Quartet Rolls Out Timeless Folk

By Phil Gallo (Tuesday April 14 8:16 AM EDT, Reuters/Variety)

Ostensibly an acoustic showcase for the spring and summer releases from the ace roots-music label Hightone, four guitarist-songwriters turned in a delightful song swap that's about as close to a Woody Guthrie-Cisco Houston-Pete Seeger gathering as we're likely to experience.

Dave Alvin, Ramblin' Jack Elliott, Chris Smither and Tom Russell, all onstage for Saturday's two-hour show, framed their songs in engaging, and often hilarious anecdotes, a wonderfully informal antidote to the pre-programmed nature of so many contemporary -- and that even includes folk -- concerts.

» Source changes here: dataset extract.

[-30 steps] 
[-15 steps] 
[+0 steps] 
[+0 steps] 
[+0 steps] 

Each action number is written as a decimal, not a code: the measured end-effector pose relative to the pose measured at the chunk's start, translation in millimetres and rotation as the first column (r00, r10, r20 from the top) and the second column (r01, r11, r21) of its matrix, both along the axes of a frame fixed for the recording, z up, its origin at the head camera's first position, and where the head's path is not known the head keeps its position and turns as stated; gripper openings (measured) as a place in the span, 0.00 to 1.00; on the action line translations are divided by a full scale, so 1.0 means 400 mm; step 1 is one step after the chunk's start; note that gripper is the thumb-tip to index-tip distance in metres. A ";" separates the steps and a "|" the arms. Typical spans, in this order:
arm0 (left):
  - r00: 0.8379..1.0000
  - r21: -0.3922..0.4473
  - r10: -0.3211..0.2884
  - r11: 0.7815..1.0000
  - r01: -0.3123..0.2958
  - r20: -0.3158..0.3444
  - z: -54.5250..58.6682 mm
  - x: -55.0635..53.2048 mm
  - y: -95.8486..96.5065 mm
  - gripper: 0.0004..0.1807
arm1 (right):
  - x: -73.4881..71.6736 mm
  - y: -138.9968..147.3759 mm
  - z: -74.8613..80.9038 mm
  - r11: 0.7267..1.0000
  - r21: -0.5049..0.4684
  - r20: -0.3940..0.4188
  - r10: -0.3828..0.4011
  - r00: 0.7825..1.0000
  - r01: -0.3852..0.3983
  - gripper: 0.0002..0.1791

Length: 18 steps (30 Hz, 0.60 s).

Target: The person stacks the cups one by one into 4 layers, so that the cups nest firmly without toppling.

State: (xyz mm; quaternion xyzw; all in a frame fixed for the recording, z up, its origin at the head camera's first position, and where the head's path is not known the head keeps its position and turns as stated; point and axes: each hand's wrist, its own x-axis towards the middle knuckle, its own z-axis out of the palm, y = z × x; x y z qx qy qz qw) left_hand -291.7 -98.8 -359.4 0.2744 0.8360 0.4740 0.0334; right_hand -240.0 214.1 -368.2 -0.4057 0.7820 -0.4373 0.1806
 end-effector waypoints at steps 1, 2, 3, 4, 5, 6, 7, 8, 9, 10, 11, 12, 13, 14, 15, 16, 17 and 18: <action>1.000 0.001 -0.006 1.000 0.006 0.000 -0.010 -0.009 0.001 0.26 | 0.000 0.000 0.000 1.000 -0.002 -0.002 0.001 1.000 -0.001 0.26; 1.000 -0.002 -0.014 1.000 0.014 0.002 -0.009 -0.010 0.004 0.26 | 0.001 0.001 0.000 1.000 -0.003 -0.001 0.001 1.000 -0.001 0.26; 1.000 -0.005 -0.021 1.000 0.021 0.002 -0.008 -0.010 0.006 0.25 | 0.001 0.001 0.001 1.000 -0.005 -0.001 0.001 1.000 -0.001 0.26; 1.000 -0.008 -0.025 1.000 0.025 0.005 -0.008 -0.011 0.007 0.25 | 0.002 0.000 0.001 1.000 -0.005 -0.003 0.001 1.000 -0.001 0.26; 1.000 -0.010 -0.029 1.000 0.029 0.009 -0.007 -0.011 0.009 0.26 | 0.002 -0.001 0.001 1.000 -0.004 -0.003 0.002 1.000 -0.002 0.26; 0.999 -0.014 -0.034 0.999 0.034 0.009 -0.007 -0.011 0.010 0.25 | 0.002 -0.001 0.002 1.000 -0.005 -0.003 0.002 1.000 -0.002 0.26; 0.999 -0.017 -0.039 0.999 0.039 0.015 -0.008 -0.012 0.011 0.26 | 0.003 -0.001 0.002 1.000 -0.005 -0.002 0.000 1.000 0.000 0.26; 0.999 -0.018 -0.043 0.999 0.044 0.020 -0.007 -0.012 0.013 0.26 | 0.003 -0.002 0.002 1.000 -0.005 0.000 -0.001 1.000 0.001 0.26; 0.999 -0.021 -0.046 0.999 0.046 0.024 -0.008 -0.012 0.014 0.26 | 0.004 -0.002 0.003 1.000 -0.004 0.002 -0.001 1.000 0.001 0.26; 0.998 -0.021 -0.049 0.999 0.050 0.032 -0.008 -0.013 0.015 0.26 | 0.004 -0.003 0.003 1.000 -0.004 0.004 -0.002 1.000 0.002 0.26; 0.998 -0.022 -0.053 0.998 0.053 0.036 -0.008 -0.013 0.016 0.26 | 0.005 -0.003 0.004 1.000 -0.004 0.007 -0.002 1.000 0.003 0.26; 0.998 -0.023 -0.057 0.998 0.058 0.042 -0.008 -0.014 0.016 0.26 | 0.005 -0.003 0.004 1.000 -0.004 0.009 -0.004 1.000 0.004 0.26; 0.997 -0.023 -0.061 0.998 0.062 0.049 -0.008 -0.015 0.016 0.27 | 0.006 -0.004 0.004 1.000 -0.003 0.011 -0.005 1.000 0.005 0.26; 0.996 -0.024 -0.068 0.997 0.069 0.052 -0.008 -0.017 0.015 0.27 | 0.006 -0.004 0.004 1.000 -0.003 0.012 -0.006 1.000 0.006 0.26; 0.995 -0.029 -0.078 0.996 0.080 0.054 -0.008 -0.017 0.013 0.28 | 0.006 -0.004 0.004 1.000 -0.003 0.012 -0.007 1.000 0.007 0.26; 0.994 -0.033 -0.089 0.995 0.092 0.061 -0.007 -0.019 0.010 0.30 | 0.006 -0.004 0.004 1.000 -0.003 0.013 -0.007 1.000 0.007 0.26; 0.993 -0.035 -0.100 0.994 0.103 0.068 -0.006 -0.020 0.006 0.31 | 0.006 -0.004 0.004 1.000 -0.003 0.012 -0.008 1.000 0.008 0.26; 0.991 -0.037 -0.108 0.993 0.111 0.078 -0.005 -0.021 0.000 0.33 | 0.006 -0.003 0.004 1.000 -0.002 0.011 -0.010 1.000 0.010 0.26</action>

Elliott, the Brooklyn-born troubadour who has traveled with Guthrie and Bob Dylan, played elder statesman with stories of 1950s tours with Guthrie, a late-1960s rendezvous with an unknown Kris Kristofferson and a 1970s burglary at his Laurel Canyon home.

Alvin played the role of MC and, this being his hometown, the star on the bill. He rummaged deep in his catalogue to come up with a string of winners, among them "King of California," "Haley's Comet" and Whistlin' Alex Moore's "East Texas Blues."

Smither added considerable technical dexterity and love songs; Russell, whose next disc concerns the migration of his Irish ancestors, tapped into Old West themes and symbols. Each musician took a solo turn and then introduced the next with the occasional group performance tossed in. As a quartet they delivered some ragged Appalachian-style harmonies, heavy on the bottom end and long on tales of hard-living in rural America.

The three songwriters -- Elliott says he has written all of two songs in his 67 years but his talking blues and folk odes certainly fall in line -- share an acute ability to capture a uniquely American weariness in which the characters feel constricted by fate and indebted to a lover, employer or higher being. The songs and stories find people accustomed to mud on their jeans and dust in their throats, with pasts best left uncovered; in Elliott's hands, Kristofferson's "Me and Bobby McGee" sounds old as the hills and as prophetic as Big Bill Broonzy's line "I could get religion," uttered by Alvin. Ensemble closed with a spirited and appropriate rendition of Guthrie's "Do Re Mi," a tale of warning for Southern migrants headed to California.